> **How to complete this task**
Would you copy exactly the lines in the data below from the one that has "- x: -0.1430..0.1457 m" through the one that has "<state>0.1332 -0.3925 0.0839", dropping any pictures?

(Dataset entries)

━━━━

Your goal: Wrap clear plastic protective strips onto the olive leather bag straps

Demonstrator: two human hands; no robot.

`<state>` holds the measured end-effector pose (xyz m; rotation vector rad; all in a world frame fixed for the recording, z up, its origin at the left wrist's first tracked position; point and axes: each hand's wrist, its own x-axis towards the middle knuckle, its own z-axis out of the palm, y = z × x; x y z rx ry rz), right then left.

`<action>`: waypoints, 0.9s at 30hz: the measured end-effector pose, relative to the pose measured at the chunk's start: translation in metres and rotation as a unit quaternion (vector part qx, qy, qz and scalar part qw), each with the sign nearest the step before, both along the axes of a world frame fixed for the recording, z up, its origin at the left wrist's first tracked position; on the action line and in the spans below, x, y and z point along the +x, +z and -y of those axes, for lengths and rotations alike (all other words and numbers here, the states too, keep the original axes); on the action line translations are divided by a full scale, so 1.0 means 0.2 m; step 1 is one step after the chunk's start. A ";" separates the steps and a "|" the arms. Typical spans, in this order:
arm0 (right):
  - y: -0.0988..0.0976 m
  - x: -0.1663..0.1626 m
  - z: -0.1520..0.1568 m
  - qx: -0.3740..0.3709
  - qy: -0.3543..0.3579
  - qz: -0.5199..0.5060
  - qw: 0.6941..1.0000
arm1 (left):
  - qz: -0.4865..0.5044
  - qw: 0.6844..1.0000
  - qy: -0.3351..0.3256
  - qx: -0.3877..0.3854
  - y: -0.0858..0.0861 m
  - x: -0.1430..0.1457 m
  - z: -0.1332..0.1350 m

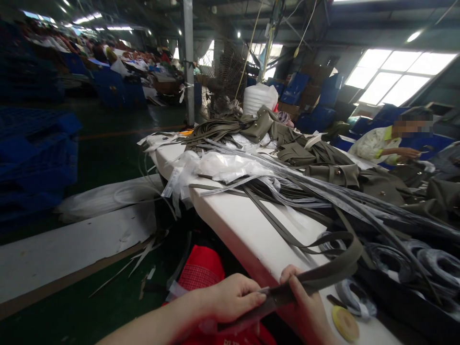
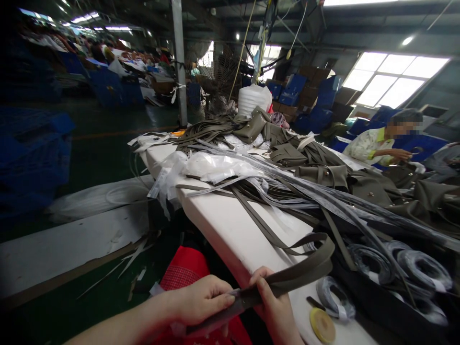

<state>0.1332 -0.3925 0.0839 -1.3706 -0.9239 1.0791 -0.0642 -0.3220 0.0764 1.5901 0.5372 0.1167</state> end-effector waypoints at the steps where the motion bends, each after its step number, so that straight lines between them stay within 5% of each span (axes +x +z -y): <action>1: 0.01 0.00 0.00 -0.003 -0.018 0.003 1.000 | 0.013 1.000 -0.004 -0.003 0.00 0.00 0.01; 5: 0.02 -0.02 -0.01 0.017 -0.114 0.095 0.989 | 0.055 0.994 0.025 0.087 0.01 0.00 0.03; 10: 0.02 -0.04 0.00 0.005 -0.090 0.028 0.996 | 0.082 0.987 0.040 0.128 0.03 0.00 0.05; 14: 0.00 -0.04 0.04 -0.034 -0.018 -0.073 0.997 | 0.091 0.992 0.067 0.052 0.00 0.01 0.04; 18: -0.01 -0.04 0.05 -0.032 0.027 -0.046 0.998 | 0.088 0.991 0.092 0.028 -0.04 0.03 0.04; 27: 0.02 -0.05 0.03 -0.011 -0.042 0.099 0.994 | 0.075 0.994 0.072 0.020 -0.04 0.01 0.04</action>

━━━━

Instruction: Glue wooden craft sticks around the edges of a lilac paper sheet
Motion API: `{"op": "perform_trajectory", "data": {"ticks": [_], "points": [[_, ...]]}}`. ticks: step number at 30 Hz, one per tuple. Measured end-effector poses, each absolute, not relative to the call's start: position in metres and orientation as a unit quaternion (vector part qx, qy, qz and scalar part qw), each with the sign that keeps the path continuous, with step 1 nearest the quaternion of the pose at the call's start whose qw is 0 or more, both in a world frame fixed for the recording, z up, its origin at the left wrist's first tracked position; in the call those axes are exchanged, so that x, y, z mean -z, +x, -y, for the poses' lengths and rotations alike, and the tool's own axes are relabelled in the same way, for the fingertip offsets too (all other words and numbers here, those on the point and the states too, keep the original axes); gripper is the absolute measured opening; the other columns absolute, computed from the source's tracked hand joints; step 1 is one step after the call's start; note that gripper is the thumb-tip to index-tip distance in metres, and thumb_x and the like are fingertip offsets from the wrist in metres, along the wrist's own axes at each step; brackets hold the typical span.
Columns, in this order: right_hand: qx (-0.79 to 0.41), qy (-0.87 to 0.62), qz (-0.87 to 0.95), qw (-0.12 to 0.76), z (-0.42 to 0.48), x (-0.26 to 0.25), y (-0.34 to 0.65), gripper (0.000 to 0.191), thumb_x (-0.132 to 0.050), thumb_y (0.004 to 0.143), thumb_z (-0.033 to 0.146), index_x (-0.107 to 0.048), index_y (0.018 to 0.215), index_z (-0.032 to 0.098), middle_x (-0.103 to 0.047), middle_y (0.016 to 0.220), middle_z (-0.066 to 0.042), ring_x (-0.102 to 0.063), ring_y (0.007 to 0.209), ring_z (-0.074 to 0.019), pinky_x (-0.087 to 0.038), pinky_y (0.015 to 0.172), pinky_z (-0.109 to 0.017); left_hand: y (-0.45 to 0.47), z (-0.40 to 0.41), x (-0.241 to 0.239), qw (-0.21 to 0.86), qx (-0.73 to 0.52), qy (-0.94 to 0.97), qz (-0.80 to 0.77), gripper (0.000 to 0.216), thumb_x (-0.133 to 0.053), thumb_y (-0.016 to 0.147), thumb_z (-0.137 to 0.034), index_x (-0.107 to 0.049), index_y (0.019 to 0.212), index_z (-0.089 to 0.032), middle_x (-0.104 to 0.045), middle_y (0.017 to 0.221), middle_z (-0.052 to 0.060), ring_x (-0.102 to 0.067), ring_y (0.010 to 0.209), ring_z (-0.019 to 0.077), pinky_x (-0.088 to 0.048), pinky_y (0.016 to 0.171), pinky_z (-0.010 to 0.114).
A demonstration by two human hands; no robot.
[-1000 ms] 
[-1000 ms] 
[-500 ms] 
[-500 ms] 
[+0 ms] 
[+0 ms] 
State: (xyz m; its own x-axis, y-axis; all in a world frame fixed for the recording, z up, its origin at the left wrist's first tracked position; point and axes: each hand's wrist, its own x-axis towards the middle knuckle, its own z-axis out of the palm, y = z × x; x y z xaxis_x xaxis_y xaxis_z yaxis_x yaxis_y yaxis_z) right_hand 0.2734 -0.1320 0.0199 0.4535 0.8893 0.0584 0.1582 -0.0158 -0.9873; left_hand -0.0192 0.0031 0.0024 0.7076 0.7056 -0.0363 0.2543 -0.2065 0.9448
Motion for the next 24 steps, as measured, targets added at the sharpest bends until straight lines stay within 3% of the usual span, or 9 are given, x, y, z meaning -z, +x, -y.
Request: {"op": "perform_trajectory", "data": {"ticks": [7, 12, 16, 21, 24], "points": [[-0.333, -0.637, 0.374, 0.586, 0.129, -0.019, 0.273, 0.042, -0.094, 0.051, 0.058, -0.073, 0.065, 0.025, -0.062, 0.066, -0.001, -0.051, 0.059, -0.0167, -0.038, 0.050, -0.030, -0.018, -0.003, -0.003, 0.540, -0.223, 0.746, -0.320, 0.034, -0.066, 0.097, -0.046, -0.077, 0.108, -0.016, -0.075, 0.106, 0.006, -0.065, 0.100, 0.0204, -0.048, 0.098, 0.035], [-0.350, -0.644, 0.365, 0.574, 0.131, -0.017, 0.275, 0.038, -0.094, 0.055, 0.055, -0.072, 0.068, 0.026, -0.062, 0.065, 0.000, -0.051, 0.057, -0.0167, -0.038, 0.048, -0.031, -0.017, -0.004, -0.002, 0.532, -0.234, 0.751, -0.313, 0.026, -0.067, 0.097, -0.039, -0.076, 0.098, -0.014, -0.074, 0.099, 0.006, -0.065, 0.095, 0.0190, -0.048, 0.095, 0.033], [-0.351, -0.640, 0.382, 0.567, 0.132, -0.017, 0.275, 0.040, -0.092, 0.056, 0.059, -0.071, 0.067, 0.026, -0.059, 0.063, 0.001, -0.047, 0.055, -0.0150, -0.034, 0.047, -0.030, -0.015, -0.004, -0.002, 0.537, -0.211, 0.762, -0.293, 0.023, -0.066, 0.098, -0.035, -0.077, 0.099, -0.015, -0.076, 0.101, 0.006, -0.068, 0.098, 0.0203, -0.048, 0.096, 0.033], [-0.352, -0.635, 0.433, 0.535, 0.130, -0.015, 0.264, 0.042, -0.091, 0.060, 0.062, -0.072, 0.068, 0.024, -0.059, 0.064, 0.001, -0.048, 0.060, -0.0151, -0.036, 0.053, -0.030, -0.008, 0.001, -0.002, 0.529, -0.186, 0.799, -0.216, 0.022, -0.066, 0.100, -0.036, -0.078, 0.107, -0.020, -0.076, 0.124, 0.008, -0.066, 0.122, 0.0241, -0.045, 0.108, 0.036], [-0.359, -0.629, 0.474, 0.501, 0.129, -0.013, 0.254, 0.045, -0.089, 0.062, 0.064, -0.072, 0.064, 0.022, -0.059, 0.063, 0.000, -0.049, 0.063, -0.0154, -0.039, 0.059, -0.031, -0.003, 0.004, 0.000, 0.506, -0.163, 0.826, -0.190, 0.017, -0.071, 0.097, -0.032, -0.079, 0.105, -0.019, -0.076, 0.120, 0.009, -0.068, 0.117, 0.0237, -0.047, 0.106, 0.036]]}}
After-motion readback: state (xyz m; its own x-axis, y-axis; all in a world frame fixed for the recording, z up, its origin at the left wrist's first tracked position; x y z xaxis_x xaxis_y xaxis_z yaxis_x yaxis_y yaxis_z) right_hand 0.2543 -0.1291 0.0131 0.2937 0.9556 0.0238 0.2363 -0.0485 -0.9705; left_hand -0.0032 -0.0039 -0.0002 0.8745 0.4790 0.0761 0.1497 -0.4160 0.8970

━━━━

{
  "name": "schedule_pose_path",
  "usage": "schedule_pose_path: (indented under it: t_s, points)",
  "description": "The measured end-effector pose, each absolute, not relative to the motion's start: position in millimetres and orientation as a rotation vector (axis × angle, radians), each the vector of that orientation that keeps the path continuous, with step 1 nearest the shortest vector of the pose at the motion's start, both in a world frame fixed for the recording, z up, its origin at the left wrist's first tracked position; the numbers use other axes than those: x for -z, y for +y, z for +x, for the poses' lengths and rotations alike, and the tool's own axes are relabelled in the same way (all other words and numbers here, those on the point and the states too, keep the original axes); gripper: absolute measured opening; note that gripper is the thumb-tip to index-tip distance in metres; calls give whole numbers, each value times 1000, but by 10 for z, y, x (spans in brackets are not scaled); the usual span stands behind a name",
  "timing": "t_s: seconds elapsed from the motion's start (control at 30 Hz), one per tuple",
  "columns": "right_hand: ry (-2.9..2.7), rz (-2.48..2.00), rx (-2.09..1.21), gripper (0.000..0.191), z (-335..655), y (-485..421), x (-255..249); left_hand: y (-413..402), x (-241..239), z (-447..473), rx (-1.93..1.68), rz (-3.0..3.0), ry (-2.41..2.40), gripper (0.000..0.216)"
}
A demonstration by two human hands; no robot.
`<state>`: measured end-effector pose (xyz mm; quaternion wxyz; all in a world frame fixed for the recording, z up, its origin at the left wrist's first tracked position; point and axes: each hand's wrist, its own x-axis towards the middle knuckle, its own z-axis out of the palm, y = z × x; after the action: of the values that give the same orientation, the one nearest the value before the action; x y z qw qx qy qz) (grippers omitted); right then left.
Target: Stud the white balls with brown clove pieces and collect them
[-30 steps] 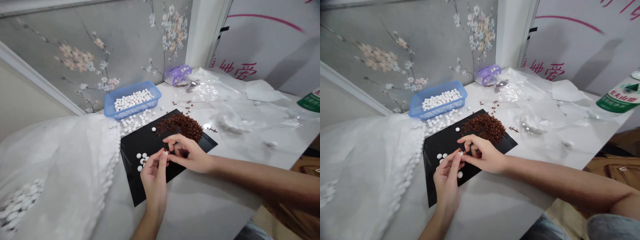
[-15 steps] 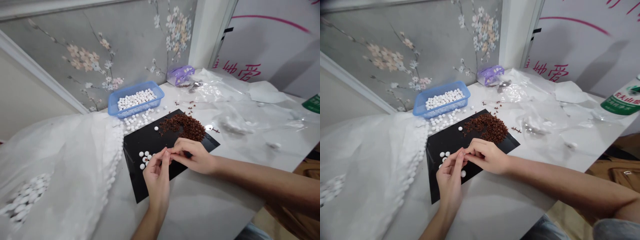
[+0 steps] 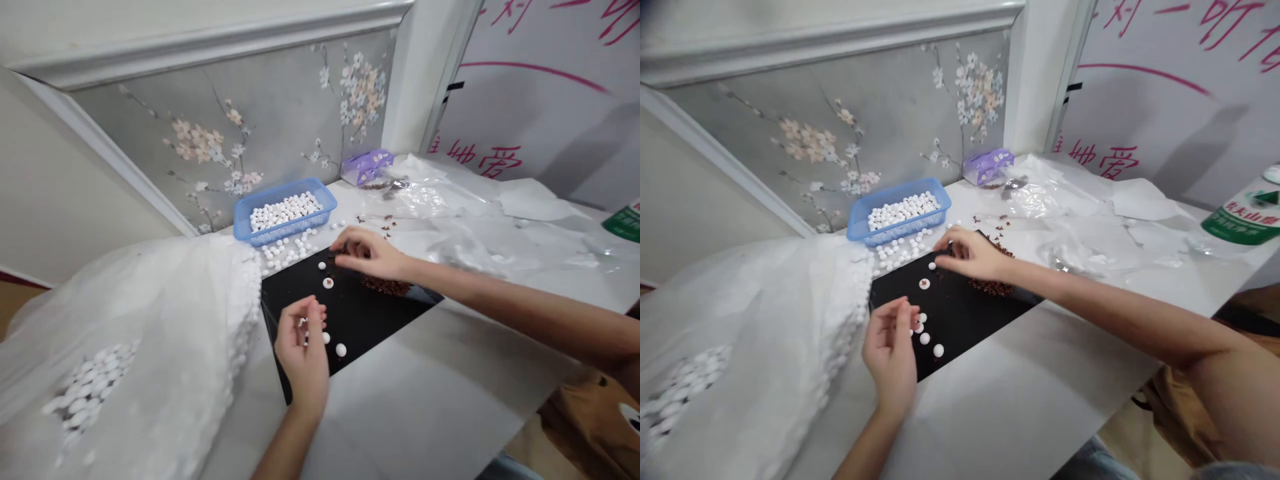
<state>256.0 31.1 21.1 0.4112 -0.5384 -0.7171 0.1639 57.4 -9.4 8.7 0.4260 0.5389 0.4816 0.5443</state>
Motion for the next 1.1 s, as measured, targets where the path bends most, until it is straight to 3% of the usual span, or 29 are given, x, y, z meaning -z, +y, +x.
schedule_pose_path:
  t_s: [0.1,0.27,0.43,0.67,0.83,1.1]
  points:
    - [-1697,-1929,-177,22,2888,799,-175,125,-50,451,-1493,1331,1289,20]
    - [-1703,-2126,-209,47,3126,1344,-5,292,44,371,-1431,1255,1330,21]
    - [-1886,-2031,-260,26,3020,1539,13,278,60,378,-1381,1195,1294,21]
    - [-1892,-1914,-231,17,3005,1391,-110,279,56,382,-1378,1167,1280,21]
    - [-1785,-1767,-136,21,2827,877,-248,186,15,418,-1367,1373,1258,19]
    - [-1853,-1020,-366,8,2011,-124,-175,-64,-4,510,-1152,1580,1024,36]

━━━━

> **Expected answer**
  - x: -0.1430..0.1457 m
  - z: -0.1332..0.1350 m


<state>0.1332 -0.3925 0.0839 -1.3706 -0.9239 1.0791 -0.0642 -0.3220 0.0764 1.5901 0.5372 0.1167</state> end-effector waypoints at the steps where the motion bends, each after its step number, so that straight lines between them stay within 5% of each span (axes +x +z -y): <action>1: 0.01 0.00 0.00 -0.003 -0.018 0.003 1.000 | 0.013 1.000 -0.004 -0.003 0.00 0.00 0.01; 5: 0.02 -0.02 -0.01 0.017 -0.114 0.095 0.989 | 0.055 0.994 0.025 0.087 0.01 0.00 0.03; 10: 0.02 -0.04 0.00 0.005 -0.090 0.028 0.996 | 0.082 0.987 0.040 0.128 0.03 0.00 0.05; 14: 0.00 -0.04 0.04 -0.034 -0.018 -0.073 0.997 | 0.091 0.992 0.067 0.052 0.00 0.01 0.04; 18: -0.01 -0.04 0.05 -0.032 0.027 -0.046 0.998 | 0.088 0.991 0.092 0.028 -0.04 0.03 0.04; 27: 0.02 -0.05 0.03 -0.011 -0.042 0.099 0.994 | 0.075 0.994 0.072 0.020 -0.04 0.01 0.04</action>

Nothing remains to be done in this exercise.